AVAILABLE DATA: Begin

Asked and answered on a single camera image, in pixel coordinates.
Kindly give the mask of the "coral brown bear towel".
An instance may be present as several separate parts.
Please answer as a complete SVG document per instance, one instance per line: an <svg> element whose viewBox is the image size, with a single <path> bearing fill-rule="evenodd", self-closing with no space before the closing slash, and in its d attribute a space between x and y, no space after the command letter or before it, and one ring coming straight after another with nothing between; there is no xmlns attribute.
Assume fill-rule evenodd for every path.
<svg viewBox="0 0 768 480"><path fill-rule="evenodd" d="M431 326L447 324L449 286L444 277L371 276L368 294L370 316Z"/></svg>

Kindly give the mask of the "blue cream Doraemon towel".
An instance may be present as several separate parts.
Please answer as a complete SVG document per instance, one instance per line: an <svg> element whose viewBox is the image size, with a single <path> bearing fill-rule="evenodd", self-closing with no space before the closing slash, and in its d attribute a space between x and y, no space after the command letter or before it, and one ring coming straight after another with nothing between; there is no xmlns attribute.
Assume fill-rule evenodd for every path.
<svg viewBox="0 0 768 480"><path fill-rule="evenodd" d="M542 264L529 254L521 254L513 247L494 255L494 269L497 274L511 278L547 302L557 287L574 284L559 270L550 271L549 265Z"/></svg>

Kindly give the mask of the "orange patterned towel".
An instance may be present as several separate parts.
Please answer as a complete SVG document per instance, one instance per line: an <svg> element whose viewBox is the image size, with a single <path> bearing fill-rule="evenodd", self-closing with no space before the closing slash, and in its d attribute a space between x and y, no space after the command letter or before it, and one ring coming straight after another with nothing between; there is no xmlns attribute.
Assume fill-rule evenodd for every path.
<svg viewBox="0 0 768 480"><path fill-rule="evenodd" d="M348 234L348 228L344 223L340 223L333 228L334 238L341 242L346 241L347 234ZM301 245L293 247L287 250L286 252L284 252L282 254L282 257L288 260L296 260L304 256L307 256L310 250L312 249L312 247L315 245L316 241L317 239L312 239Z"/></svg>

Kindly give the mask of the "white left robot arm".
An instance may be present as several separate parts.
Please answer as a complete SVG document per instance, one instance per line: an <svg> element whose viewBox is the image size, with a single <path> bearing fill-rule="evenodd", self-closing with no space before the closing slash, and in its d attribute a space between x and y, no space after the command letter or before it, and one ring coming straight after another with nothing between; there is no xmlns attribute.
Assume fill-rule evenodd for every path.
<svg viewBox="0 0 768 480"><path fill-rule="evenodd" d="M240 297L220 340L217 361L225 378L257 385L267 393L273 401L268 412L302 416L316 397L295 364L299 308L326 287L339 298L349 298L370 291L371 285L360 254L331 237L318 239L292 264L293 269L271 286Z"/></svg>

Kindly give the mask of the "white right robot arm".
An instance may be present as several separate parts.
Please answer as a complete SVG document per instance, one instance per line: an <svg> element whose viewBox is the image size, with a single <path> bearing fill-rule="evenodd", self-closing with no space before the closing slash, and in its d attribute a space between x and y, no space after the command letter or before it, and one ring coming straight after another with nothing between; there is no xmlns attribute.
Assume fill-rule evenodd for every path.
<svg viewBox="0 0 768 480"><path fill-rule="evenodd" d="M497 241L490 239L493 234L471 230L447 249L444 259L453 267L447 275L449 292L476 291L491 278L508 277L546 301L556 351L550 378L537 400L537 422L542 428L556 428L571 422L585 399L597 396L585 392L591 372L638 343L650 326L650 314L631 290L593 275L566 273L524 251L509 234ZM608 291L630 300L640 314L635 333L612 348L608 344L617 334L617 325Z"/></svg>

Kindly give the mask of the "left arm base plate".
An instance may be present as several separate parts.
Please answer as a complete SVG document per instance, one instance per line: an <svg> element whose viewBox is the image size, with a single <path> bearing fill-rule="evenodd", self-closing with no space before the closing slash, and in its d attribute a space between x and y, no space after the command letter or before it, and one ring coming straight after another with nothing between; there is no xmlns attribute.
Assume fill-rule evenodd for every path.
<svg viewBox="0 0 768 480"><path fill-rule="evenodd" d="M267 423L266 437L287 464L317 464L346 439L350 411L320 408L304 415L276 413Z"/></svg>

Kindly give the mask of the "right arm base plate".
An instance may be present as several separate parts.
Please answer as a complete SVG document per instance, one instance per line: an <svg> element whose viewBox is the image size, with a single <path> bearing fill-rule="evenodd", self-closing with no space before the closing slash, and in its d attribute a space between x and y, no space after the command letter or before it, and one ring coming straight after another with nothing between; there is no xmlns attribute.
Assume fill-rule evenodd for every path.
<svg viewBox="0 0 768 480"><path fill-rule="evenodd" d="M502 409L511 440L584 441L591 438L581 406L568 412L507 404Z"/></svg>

AVAILABLE DATA: End

#### EXERCISE OBJECTIVE
Return the records above in their entirety, exactly as they appear.

#### EXERCISE SOLUTION
Asked and answered on a single camera image, in pixel coordinates.
Kindly give the mask of the "coral brown bear towel".
An instance may be present as several separate parts.
Please answer as a complete SVG document per instance, one instance per line: an <svg> element whose viewBox is the image size, with a single <path> bearing fill-rule="evenodd", self-closing with no space before the closing slash, and in its d attribute a space between x and y, no space after the command letter or before it, and one ring coming straight after another with nothing between; there is no xmlns attribute.
Assume fill-rule evenodd for every path.
<svg viewBox="0 0 768 480"><path fill-rule="evenodd" d="M431 326L447 324L449 286L444 277L371 276L368 294L370 316Z"/></svg>

Kindly give the mask of the "blue cream Doraemon towel".
An instance may be present as several separate parts.
Please answer as a complete SVG document per instance, one instance per line: an <svg> element whose viewBox is the image size, with a single <path> bearing fill-rule="evenodd", self-closing with no space before the closing slash, and in its d attribute a space between x and y, no space after the command letter or before it, and one ring coming straight after another with nothing between; there is no xmlns attribute.
Assume fill-rule evenodd for every path.
<svg viewBox="0 0 768 480"><path fill-rule="evenodd" d="M542 264L529 254L521 254L513 247L494 255L494 269L497 274L511 278L547 302L557 287L574 284L559 270L550 271L549 265Z"/></svg>

Kindly give the mask of the "orange patterned towel".
An instance may be present as several separate parts.
Please answer as a complete SVG document per instance, one instance per line: an <svg> element whose viewBox is the image size, with a single <path> bearing fill-rule="evenodd", self-closing with no space before the closing slash, and in its d attribute a space between x and y, no space after the command letter or before it, and one ring coming straight after another with nothing between; there is no xmlns attribute.
Assume fill-rule evenodd for every path.
<svg viewBox="0 0 768 480"><path fill-rule="evenodd" d="M348 234L348 228L344 223L340 223L333 228L334 238L341 242L346 241L347 234ZM301 245L293 247L287 250L286 252L284 252L282 254L282 257L288 260L296 260L304 256L307 256L310 250L312 249L312 247L315 245L316 241L317 239L312 239Z"/></svg>

Kindly give the mask of the "white left robot arm".
An instance may be present as several separate parts.
Please answer as a complete SVG document per instance, one instance per line: an <svg> element whose viewBox is the image size, with a single <path> bearing fill-rule="evenodd", self-closing with no space before the closing slash, and in its d attribute a space between x and y, no space after the command letter or before it, and one ring coming straight after another with nothing between; there is no xmlns attribute.
Assume fill-rule evenodd for every path.
<svg viewBox="0 0 768 480"><path fill-rule="evenodd" d="M240 297L220 340L217 361L225 378L257 385L267 393L273 401L268 412L302 416L316 397L295 364L299 308L326 287L339 298L349 298L370 291L371 285L360 254L331 237L318 239L292 264L293 269L271 286Z"/></svg>

Kindly give the mask of the "white right robot arm".
An instance may be present as several separate parts.
Please answer as a complete SVG document per instance, one instance per line: an <svg> element whose viewBox is the image size, with a single <path> bearing fill-rule="evenodd", self-closing with no space before the closing slash, and in its d attribute a space between x and y, no space after the command letter or before it, and one ring coming straight after another with nothing between; there is no xmlns attribute.
Assume fill-rule evenodd for every path.
<svg viewBox="0 0 768 480"><path fill-rule="evenodd" d="M497 241L490 239L493 234L471 230L447 249L444 259L453 267L447 275L449 292L476 291L491 278L508 277L546 301L556 351L550 378L537 400L537 422L542 428L556 428L571 422L585 399L597 396L585 392L591 372L638 343L650 326L650 314L631 290L593 275L566 273L524 251L509 234ZM608 291L630 300L640 314L635 333L612 348L608 344L617 334L617 325Z"/></svg>

Kindly give the mask of the "left arm base plate".
An instance may be present as several separate parts.
Please answer as a complete SVG document per instance, one instance per line: an <svg> element whose viewBox is the image size, with a single <path> bearing fill-rule="evenodd", self-closing with no space before the closing slash, and in its d attribute a space between x and y, no space after the command letter or before it, and one ring coming straight after another with nothing between; there is no xmlns attribute.
Assume fill-rule evenodd for every path.
<svg viewBox="0 0 768 480"><path fill-rule="evenodd" d="M267 423L266 437L287 464L317 464L346 439L350 411L320 408L304 415L276 413Z"/></svg>

Kindly give the mask of the "right arm base plate".
An instance may be present as several separate parts.
Please answer as a complete SVG document per instance, one instance per line: an <svg> element whose viewBox is the image size, with a single <path> bearing fill-rule="evenodd", self-closing with no space before the closing slash, and in its d attribute a space between x and y, no space after the command letter or before it, and one ring coming straight after another with nothing between; there is no xmlns attribute.
Assume fill-rule evenodd for every path.
<svg viewBox="0 0 768 480"><path fill-rule="evenodd" d="M502 409L511 440L584 441L591 438L581 406L568 412L507 404Z"/></svg>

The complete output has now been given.